Selon certains les éléments , ce bureau aurait bénéficié de marchés portant sur des montants considérables dans plusieurs régions du Royaume, notamment dans des communes relevant de Khémisset, Sidi Bennour, Casablanca-Settat et Fès-Meknès. Ces contrats étaient souvent liés à des programmes de mise à niveau urbaine, censés améliorer les routes, l’éclairage public, les espaces verts, les places publiques et les équipements collectifs.
Mais derrière ces projets, des rapports d’inspection auraient relevé de graves anomalies : exclusion injustifiée de concurrents, attribution de marchés à des entreprises insuffisamment qualifiées, paiement de travaux non conformes, absence de sanctions contre les retards, ou encore validation de prestations avant même leur réalisation.
Plus inquiétant encore, certaines communes auraient engagé des sommes importantes pour des études restées sur le papier, concernant parfois des projets qui n’ont jamais vu le jour. Ces pratiques auraient transformé des programmes de développement local en véritables circuits d’enrichissement illicite.
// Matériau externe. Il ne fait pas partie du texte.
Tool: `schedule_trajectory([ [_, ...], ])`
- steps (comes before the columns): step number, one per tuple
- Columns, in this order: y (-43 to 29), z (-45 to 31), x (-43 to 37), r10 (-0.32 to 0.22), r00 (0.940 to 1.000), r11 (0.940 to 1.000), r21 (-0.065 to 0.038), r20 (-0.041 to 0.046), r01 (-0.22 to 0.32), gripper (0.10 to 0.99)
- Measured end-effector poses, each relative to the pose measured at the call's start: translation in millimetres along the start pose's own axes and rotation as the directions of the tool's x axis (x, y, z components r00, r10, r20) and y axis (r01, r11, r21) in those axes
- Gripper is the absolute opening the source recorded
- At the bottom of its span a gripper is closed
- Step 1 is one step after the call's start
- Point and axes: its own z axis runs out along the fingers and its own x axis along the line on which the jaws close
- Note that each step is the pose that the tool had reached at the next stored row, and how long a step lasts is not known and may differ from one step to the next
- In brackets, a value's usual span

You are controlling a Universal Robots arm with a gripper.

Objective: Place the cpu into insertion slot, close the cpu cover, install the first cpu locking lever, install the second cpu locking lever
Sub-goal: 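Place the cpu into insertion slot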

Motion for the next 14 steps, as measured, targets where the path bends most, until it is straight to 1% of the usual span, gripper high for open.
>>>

Le dossier concerne des enveloppes publiques importantes. Les programmes de mise à niveau urbaine auraient mobilisé près de 80 milliards de dirhams, dont une contribution d’environ 30 milliards de la Direction générale des collectivités territoriales.
Le ministère de l’Intérieur et les juridictions financières poursuivent leurs contrôles. Des dizaines de dossiers pourraient être transmis aux tribunaux chargés des crimes financiers.